Simultaneous quantification of doxorubicin, lorazepam, metoclopramide, ondansetron, and ranitidine in mixtures by liquid chromatography-tandem mass spectrometry

A simple and rapid LC-MS/MS method for simultaneous quantification of a mixture of the antineoplastic agent doxorubicin (Dox) and selected emesis suppressants, namely, lorazepam (Lor), metoclopramide (Met), ondansetron (Ond), and ranitidine (Ran), was developed. 4-Phenyl-4-aminobutanoic acid was used as the internal standard (I.S.). The analytes were analyzed on an Xterra(TM) MS, C-18, 2.5 mum (2.1 mm x 30 mm) column using 70% aqueous methanol containing 0.1% formic acid. The investigated compounds were detected by tandem mass spectrometry (MS/MS) using a positive electrospray ionization mode. Multiple reaction monitoring transitions at m/z 544>361, 323>277, 301>228, 294>169, 315>176 and 180>163 (I.S.) were selected for simultaneous quantitation of Dox, Lot, Met, Ond, and Ran by an I.S. method.

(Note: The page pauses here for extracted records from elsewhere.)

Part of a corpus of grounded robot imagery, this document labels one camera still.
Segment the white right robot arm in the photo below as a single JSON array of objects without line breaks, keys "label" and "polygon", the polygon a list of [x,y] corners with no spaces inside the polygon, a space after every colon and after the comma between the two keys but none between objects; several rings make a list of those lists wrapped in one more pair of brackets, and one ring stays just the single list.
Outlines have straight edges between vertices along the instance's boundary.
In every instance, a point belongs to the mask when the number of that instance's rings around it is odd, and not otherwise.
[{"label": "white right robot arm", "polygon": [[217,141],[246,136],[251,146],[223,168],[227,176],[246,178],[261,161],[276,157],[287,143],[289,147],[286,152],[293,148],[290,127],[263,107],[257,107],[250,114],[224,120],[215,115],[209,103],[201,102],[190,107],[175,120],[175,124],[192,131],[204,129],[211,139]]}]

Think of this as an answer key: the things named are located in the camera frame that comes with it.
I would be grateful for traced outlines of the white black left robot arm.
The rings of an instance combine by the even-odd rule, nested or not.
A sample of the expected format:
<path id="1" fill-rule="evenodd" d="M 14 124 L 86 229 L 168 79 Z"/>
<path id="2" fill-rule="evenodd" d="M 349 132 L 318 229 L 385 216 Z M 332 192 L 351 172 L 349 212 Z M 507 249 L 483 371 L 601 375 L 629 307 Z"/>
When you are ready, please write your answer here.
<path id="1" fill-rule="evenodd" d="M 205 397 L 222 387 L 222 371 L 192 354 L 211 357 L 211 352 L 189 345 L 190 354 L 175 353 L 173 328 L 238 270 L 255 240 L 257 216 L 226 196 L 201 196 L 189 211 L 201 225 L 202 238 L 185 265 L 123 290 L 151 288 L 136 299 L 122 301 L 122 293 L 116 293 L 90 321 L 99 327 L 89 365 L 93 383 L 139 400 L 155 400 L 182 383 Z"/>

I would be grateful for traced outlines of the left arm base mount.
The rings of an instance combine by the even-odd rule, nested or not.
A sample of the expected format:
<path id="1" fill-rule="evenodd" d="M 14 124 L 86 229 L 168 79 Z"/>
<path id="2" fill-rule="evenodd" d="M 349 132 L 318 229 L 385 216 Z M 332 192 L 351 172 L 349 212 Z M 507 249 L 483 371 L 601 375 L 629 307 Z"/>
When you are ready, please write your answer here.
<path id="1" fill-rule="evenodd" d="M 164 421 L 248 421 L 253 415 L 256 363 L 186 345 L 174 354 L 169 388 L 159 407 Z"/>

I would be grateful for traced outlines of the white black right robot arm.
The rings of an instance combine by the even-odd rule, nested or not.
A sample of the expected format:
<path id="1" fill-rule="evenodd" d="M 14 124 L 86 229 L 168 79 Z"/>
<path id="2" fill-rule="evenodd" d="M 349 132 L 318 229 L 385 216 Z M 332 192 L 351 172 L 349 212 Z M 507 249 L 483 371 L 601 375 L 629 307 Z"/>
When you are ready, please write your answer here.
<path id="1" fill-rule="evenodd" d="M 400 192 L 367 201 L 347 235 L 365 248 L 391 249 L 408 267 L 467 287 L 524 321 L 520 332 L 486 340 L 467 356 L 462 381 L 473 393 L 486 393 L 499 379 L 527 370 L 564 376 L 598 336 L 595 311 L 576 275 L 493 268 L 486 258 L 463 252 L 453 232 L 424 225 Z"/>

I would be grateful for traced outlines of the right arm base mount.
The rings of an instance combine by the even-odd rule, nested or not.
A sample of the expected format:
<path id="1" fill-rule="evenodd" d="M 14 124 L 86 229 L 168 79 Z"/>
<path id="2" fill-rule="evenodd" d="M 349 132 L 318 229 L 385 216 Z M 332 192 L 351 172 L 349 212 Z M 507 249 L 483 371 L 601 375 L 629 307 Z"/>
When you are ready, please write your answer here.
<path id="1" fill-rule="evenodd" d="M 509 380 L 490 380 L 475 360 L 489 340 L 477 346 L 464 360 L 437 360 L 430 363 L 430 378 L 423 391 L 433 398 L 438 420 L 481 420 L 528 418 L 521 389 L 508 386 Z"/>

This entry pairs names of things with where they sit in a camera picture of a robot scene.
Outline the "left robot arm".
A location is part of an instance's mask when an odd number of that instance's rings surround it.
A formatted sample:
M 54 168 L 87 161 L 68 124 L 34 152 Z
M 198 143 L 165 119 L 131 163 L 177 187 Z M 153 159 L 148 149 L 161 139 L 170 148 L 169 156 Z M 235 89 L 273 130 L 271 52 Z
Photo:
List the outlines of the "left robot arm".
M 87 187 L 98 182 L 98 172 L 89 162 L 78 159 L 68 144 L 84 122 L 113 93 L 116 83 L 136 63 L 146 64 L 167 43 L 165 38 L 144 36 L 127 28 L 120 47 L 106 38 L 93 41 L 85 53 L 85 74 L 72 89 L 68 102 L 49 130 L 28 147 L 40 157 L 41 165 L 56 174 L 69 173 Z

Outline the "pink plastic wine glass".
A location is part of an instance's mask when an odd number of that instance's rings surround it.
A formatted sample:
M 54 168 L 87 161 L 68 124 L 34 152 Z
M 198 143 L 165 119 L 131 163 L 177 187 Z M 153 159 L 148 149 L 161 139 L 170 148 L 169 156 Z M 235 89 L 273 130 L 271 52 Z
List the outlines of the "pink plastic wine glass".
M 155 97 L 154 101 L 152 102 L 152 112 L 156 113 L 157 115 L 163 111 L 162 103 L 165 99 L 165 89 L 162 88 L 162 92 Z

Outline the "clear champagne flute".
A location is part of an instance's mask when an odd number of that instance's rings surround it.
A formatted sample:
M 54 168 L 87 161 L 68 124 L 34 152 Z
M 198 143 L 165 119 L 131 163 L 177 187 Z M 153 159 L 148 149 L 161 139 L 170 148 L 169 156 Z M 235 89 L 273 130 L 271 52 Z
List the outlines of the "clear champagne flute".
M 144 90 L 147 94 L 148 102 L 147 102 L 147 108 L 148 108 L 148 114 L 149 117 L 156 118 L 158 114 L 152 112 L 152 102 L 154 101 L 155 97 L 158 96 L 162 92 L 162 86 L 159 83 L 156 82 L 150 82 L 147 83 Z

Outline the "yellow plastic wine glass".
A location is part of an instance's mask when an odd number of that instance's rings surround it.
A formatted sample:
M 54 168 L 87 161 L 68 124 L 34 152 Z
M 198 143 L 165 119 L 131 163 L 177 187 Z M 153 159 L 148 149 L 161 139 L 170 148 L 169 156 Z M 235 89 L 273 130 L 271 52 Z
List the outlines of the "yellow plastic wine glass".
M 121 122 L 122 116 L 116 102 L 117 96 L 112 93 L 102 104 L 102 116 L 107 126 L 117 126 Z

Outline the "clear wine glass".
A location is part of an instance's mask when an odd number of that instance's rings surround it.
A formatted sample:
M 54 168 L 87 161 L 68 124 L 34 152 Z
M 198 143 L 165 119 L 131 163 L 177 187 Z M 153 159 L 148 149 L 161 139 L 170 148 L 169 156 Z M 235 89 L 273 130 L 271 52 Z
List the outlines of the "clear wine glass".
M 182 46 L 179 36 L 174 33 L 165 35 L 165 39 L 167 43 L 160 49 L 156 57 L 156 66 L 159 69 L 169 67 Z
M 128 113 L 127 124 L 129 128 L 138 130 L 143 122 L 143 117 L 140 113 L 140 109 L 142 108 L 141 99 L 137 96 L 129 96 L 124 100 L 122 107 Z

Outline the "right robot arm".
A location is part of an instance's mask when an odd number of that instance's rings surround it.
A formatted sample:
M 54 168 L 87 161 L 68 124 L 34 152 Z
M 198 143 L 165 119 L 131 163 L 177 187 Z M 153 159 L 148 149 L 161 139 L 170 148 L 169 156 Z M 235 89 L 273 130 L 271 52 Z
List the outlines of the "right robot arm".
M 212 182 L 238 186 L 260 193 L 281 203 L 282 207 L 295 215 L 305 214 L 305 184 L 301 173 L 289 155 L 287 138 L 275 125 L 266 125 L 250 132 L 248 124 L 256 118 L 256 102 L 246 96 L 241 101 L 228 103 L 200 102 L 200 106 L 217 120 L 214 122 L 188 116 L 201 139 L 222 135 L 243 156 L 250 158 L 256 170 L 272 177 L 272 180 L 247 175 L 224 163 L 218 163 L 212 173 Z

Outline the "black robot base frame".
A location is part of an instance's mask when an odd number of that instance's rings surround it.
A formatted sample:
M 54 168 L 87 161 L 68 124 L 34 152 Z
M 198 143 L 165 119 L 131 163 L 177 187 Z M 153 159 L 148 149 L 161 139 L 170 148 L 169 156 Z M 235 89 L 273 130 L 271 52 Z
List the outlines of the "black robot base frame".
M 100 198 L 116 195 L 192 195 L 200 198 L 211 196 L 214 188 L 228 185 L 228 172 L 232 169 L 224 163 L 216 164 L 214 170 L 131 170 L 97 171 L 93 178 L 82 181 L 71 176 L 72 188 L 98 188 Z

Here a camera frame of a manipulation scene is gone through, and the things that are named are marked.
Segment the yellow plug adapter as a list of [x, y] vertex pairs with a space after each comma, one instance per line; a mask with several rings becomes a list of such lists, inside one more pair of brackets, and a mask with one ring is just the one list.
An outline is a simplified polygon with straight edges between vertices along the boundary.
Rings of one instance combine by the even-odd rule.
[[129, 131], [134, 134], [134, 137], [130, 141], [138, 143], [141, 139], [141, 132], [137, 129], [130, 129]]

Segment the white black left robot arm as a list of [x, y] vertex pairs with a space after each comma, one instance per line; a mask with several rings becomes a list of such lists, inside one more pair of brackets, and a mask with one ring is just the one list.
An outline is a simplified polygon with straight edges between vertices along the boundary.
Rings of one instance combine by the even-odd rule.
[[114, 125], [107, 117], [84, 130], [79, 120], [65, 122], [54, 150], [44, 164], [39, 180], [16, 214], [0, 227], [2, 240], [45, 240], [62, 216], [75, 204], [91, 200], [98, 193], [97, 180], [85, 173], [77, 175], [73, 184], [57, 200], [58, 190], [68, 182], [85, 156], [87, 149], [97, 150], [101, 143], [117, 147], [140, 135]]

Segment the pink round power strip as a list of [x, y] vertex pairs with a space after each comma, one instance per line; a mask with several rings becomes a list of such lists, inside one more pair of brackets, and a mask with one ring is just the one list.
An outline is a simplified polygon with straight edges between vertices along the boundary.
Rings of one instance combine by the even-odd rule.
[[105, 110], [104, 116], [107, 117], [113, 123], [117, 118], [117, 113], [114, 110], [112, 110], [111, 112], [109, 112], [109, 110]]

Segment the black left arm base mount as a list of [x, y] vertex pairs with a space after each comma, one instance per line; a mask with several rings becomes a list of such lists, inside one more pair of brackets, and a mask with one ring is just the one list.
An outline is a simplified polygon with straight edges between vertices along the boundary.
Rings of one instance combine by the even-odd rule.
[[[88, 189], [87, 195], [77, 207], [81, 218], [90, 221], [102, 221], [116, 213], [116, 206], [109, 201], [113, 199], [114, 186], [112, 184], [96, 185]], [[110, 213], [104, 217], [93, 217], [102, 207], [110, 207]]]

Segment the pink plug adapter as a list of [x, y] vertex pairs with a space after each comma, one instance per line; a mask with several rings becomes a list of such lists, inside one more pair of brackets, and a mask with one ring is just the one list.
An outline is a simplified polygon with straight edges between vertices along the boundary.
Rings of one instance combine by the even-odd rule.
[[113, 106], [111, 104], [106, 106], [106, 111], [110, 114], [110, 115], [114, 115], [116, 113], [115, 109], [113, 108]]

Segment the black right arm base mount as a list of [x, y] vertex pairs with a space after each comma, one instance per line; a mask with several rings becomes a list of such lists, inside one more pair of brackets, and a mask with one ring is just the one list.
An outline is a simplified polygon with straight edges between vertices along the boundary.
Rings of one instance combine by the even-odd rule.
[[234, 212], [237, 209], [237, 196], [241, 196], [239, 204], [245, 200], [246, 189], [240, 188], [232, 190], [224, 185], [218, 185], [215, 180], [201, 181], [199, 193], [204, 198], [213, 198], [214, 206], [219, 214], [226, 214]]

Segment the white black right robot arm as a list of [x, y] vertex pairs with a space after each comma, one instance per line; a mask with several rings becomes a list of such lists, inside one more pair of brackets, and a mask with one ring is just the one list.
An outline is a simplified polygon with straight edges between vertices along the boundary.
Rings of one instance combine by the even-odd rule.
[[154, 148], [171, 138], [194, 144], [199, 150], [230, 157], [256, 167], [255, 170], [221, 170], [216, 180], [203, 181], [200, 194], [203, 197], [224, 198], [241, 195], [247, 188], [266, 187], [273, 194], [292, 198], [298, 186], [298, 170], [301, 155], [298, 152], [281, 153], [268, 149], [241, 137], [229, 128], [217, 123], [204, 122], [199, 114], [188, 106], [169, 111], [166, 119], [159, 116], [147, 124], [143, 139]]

Calibration curves were constructed over the concentration ranges 10-200 ng mL(-1) (Dox, Lor), 8-80 ng mL(-1) (Ond), Met and Ran (1-10 ng mL(-1)). The coefficient of determination ranged from 0.9953 to 0.9998 with a limit of detection of similar to1 ng mL(-1) for all analytes. The overall percentage standard deviation and percentage deviation were <10% indicating good precision and accuracy. The developed LC-MS/MS method quantitatively recovered doxorubicin and the co-admixed compounds in the range 98.1%-103.5%. The data suggest the utility of the developed LC-MS/MS procedure for simultaneous routine analysis of mixtures of Dox and the emesis suppressants, Lor, Met, Ond, and Ran in I.V. infusions in clinics.